I consider the tiffs, phases of disagreements and domestic squabbles ‘short-term losses’. She wants me to consider the last lashing from her as ‘long term capital gain’. In the future, if she contemplates cosmetic surgery, then I will treat that as ‘dividend on investment’.

My assets
Parents, siblings, children automatically construe as ‘assets’ and I have tried hard to constantly ‘appreciate’ these assets through acts, words and deeds.

But I have a few additional assets this year — my baby’s maid, my cook and my spot boy. I keep them in good cheer and overlook their inconsistencies, in the hope that the ‘value’ of these assets appreciates with time.

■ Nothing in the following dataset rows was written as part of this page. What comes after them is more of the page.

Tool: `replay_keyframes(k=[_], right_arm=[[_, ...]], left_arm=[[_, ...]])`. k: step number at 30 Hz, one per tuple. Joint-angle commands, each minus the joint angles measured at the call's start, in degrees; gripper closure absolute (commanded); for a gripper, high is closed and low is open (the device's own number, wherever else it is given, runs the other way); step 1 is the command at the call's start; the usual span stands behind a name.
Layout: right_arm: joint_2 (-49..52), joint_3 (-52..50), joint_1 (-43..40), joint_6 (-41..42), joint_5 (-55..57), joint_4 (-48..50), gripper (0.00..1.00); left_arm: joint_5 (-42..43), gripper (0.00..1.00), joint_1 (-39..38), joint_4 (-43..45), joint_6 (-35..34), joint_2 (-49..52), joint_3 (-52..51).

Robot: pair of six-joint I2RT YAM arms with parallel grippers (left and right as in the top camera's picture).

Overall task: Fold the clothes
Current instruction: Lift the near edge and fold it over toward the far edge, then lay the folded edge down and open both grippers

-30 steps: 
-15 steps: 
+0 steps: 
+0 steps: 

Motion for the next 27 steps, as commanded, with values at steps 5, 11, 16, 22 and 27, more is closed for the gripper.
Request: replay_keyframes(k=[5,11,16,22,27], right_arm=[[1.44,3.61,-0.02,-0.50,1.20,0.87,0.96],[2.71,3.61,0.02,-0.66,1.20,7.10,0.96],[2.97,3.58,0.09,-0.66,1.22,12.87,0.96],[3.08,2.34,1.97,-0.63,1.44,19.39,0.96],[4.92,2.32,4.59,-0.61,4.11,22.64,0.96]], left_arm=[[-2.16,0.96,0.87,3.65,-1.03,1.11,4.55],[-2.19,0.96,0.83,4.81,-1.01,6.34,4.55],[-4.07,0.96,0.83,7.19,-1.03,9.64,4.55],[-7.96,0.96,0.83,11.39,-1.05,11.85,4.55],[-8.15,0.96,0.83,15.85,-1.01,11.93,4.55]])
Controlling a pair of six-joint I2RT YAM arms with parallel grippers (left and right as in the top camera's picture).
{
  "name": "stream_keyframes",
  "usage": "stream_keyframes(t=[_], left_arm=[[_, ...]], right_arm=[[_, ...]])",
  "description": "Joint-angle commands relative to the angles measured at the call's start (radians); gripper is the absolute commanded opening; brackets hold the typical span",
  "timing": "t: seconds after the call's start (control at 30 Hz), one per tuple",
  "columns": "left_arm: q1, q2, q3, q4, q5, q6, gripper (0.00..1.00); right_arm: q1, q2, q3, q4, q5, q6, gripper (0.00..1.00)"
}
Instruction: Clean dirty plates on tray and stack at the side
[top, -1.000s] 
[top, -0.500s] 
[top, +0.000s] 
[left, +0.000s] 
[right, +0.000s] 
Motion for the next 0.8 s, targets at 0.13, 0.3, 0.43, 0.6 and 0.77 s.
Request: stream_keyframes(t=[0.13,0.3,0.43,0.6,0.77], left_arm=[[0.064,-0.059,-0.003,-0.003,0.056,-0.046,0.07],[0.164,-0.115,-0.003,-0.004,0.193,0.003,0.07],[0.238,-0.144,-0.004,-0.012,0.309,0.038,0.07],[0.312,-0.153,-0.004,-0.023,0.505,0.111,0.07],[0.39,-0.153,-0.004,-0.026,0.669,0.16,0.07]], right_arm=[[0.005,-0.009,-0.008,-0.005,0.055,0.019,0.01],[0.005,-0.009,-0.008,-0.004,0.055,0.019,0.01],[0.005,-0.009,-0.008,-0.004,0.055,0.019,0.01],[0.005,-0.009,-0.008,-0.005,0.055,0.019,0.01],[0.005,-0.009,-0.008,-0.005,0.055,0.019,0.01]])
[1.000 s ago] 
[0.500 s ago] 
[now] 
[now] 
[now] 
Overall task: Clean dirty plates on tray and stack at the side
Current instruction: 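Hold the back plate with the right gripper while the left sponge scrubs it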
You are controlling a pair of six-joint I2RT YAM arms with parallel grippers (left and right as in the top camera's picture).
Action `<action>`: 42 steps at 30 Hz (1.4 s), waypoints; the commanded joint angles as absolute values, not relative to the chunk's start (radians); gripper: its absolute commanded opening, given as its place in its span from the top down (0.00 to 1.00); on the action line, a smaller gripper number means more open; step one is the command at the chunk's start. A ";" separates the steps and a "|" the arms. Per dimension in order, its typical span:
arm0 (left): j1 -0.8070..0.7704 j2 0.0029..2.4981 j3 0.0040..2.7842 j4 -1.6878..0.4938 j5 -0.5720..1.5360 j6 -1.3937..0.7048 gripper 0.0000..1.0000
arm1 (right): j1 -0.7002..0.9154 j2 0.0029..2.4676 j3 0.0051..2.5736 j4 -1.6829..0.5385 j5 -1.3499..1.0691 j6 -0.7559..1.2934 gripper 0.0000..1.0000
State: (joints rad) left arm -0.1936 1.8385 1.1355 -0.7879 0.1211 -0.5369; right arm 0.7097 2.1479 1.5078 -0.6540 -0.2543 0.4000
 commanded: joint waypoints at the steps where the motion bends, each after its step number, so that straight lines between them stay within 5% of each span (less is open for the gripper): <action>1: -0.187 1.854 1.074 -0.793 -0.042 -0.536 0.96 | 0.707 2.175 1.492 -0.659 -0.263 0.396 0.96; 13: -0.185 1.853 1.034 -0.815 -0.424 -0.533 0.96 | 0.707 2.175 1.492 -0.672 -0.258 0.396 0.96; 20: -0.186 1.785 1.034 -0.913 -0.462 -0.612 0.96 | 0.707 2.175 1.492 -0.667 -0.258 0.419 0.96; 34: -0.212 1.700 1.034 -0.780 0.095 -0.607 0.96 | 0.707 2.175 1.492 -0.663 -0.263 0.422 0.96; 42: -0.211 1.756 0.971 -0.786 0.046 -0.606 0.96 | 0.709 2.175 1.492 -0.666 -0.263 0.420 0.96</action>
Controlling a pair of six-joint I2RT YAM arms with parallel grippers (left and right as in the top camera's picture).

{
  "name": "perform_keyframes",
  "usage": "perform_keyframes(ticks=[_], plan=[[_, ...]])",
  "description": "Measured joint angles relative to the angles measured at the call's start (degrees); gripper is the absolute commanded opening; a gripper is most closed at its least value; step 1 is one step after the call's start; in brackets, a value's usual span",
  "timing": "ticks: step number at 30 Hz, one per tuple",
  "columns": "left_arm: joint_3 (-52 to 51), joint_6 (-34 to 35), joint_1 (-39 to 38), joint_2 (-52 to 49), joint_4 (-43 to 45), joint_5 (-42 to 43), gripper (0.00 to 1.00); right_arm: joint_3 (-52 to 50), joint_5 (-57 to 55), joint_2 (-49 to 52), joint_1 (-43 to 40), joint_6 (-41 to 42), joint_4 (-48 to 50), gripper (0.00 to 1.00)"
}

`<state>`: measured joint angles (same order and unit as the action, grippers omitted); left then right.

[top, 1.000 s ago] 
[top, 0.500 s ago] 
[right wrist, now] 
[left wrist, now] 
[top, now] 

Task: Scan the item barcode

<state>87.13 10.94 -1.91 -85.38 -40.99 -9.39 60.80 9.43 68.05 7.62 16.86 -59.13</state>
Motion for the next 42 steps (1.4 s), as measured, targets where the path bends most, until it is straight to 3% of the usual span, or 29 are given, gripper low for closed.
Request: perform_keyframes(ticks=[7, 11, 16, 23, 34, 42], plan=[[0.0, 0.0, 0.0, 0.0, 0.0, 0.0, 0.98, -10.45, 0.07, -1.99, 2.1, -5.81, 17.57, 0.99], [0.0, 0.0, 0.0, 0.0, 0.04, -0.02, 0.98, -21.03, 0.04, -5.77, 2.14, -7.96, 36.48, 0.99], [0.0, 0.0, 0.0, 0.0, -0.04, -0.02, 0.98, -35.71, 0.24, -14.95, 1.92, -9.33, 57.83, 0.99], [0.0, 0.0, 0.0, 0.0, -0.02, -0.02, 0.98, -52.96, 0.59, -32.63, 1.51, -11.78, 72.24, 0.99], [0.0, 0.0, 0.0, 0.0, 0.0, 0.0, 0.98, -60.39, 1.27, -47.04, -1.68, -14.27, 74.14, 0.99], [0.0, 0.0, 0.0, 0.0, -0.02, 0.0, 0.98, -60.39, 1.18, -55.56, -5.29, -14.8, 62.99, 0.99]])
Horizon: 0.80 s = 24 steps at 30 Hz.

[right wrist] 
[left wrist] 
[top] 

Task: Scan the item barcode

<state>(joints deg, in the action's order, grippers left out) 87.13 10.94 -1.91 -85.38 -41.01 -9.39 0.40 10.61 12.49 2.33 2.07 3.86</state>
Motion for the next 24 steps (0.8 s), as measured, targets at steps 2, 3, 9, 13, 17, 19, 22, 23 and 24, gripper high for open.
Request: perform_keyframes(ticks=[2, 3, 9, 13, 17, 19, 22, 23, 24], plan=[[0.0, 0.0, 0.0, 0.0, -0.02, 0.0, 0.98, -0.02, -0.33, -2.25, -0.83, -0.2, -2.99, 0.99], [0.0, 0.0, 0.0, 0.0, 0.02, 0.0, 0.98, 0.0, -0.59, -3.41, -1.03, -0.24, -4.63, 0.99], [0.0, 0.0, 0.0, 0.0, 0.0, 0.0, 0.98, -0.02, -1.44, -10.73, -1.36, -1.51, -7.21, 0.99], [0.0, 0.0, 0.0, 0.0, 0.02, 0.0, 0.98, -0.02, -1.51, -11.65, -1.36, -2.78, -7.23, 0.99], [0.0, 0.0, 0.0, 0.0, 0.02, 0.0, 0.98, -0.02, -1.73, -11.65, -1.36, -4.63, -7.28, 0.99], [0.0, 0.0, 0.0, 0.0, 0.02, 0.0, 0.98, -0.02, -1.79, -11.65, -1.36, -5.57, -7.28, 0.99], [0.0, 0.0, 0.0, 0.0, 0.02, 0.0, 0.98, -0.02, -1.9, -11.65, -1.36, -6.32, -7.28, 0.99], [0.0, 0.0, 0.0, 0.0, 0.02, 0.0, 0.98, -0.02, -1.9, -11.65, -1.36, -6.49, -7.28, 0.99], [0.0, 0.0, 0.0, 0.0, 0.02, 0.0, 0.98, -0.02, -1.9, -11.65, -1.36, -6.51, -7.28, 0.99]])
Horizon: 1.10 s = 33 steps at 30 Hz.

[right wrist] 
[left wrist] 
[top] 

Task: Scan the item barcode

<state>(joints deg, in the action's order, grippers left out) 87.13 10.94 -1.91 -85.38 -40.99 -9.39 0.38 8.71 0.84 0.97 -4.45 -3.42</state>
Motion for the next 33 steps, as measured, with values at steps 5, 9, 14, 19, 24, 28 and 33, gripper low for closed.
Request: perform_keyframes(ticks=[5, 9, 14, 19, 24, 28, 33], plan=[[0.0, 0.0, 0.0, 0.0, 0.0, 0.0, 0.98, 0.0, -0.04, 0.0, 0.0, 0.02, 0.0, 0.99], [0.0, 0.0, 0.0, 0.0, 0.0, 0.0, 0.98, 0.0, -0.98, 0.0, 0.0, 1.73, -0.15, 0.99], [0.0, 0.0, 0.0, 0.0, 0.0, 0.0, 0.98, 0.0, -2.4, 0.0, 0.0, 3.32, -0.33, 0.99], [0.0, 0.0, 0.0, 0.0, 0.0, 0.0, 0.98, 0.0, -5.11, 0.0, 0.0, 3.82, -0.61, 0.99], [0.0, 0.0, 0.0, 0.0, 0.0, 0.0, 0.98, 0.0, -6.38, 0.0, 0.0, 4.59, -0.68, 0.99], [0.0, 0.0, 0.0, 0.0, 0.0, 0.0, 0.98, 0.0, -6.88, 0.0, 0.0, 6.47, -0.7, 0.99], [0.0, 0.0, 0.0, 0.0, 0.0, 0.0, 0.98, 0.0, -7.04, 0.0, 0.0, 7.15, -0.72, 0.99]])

A close friend who always pays for dinner, a confidante who keeps all my secrets and a relative who hasn’t asked for his money back, they’re all capital gains. A colleague who now earns more than me, travels business class and flashes designer brands is to be treated as a ‘discarded asset’.

Exciting outcome
‘Net losses’ are mounting. These include — the knees hurting on the treadmill at high speed, the PYT who smiled at me in the elevator, finally addressed me as ‘Uncle’, the waiter at the neighborhood deli after taking my order, pointed to the wife seated across and inquired whether ‘my daughter’ will have the same for starters — all these are big time losses for sure!

The scalp showing through increasingly with every haircut is ‘loss carried forward to next year’. If an email or letter arrives from an ex-girlfriend, I will account it under ‘income from other sources’. The friendly young mothers at my child’s playschool are to be treated as a ‘windfall’.

But seriously, won’t it be great to assess our relationships, gauge the quantum of our feelings through these annual returns on relationships? Every relationship is an unwritten contract anyway and comes with a presumption of performance, adherence to its ‘clauses’, and whether we like it or not, we do weigh our gains and losses.

So let’s add, multiply, subtract, and divide our associations. I promise the outcome will be more exciting than our real financial figures. You can file this return to me.